- The Ties That Bind: Second Circuit Clarifies When Non-signatory Can Compel Arbitration with a Signatory in "Intertwined" Disputes
- October 19, 2008 | Author: Michael S. Davi
- Law Firm: Vinson & Elkins LLP - New York Office
On September 18, 2008, the Second Circuit issued a decision in Sokol Holdings, Inc. v. BMB Munai, Inc., clarifying the circumstances under which a non-signatory to an arbitration agreement can compel a signatory to that agreement to arbitrate a dispute "intertwined" with that agreement. The court concluded that a non-signatory can compel arbitration pursuant to the arbitration agreement only when the signatory's promise to arbitrate can be reasonably extended to the non-signatory on the basis of the relationships among the parties.
In Sokol Holdings, plaintiffs filed suit in the Southern District of New York alleging that the defendants had tortiously interfered with plaintiffs' agreement to purchase a controlling interest in a Kazak oil company. In their complaint, plaintiffs claimed that the defendants had induced the seller to breach the contract by selling his interest to the defendants instead. The defendants moved to stay or dismiss the action pending arbitration pursuant to the agreement between plaintiffs and the seller in which plaintiffs and seller agreed that any disputes arising under the contract would be arbitrated in Kazakhstan. Although the defendants conceded that they were not parties to that agreement, they nonetheless sought to estop plaintiffs from refusing to arbitrate pursuant to that agreement on the grounds that the dispute was "intertwined" with that agreement. Defendants argued that the dispute was "intertwined" with this agreement because resolution of plaintiffs' claims against defendants involved the question of whether the seller breached his agreement with plaintiffs.

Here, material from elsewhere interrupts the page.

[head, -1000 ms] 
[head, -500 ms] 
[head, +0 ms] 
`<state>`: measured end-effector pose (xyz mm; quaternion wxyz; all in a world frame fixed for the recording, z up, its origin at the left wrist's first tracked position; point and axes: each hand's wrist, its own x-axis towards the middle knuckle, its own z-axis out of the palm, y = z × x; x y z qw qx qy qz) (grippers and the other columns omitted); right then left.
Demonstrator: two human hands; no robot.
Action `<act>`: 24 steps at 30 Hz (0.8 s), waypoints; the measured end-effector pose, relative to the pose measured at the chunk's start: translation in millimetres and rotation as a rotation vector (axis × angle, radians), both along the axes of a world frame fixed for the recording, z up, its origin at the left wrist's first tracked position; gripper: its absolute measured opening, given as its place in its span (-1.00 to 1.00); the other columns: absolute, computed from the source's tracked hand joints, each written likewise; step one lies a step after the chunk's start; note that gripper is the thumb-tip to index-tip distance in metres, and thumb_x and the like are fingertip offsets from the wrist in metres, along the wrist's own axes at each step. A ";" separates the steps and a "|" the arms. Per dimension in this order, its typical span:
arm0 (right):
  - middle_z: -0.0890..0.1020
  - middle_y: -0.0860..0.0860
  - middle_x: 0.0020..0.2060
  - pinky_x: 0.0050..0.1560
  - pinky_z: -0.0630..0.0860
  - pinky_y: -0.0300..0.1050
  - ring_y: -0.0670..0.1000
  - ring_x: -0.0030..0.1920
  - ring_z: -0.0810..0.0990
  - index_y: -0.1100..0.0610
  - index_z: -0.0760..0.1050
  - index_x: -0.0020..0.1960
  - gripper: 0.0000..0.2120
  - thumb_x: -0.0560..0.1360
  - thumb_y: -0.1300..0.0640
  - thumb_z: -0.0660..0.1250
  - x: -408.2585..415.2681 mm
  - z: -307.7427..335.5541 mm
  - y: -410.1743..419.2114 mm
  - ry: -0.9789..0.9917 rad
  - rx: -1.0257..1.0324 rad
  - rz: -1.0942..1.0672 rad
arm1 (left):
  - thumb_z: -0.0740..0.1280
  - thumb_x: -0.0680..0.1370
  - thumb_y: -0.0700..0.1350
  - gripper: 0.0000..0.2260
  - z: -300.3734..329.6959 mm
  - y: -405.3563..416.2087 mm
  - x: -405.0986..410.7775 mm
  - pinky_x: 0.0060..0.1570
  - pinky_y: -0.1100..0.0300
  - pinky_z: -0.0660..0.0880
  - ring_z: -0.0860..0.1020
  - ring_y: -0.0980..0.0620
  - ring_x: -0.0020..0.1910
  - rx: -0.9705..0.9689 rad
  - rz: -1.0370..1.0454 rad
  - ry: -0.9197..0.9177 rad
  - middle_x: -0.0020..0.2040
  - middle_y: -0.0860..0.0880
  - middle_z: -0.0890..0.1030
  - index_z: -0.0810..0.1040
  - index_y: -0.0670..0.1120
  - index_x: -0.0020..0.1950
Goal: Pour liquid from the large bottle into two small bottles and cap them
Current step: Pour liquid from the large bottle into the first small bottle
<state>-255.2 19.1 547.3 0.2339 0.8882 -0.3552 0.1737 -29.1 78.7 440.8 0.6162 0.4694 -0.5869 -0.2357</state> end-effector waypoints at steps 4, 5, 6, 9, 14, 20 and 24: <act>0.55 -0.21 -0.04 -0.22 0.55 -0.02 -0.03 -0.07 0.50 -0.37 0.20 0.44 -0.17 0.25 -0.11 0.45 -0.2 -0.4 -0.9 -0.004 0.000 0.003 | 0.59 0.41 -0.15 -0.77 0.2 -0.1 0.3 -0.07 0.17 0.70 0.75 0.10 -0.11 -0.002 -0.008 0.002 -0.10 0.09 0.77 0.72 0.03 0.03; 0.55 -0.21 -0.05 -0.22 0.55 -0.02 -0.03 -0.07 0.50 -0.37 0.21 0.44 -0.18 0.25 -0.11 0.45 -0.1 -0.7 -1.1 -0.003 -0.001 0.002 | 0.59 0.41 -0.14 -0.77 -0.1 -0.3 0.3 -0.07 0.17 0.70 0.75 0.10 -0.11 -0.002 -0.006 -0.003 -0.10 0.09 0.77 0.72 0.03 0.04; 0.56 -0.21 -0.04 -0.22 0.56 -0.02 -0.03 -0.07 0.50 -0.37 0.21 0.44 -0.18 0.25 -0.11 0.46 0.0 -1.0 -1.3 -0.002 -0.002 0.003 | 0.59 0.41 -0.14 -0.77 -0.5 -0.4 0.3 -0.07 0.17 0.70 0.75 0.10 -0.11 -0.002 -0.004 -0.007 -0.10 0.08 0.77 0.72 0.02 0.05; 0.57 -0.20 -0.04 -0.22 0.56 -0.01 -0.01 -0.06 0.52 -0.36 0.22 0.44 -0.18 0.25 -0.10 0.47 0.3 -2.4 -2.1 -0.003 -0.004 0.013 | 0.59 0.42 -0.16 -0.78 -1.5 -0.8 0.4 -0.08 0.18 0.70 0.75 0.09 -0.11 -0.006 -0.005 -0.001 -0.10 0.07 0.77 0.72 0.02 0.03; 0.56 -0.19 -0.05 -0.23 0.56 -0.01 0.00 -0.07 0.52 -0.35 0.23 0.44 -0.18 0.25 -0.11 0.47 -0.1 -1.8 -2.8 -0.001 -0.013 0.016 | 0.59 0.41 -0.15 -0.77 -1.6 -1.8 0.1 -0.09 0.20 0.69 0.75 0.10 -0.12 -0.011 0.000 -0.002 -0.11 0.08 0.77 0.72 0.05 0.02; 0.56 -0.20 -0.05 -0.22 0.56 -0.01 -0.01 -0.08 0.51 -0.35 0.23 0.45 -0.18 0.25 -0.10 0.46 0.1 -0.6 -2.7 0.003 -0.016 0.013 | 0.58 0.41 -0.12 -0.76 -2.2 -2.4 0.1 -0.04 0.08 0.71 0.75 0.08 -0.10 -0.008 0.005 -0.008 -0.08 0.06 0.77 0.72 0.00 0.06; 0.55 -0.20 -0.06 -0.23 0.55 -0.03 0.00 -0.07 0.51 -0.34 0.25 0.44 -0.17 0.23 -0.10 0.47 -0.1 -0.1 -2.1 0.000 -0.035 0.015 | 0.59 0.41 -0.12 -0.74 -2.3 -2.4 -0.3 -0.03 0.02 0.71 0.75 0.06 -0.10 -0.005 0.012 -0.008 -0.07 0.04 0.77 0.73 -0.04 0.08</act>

The Second Circuit categorically rejected defendants' argument, calling it "a mockery of the precedents on which it relies." The court explained that estoppel as requested by defendants requires more than an "intertwinement between the dispute and the agreement to arbitrate"; it also requires a pre-existing relationship between the parties that makes it fair to extend the agreement to arbitrate to the non-signatory. Reviewing its precedents, the court noted that in each instance where a signatory had been compelled to arbitrate with a non-signatory, the course of dealings between the non-signatory and the parties to the agreement made it fair to extend the agreement to arbitrate. Such instances included parties resisting arbitration with (1) the non-signatory parent of the contractual counterparty where the resisting party had negotiated the agreement with the non-signatory parent; (2) a surety where the suretyship agreement did not contain an agreement to arbitrate, but the construction contract secured by the surety and incorporated by reference in the suretyship agreement did; and (3) the non-signatory affiliates of the contractual counterparties who had previously assigned their interests in the contract to contractual counterparties. In each of these scenarios, the court observed that the course of dealing between the parties made it unfair or unjust to allow the signatory to avoid its commitment to arbitrate by claiming that the non-signatory was not a party to the agreement to arbitrate. The court explained that estoppel does not flow merely from a dispute that is intertwined with an agreement to arbitrate. Rather, it flows from the conclusion that the relationships among the parties have developed in a manner that makes it unfair for the signatory to claim that its agreement to arbitrate did not extend to the non-signatory. The court noted that an obligation to arbitrate can be based only on consent, and a party cannot be required to submit to arbitration any dispute which it has not agreed so to submit.
In Sokol Holdings, plaintiffs did not agree to arbitrate with defendants, and the only "relationship" between the parties was defendants' alleged tortious interference with plaintiffs' contract. This relationship was not a sufficient basis to compel plaintiffs to arbitrate with parties with whom they had not agreed to arbitrate, regardless of whether the dispute was "intertwined" with the plaintiffs' agreement with seller.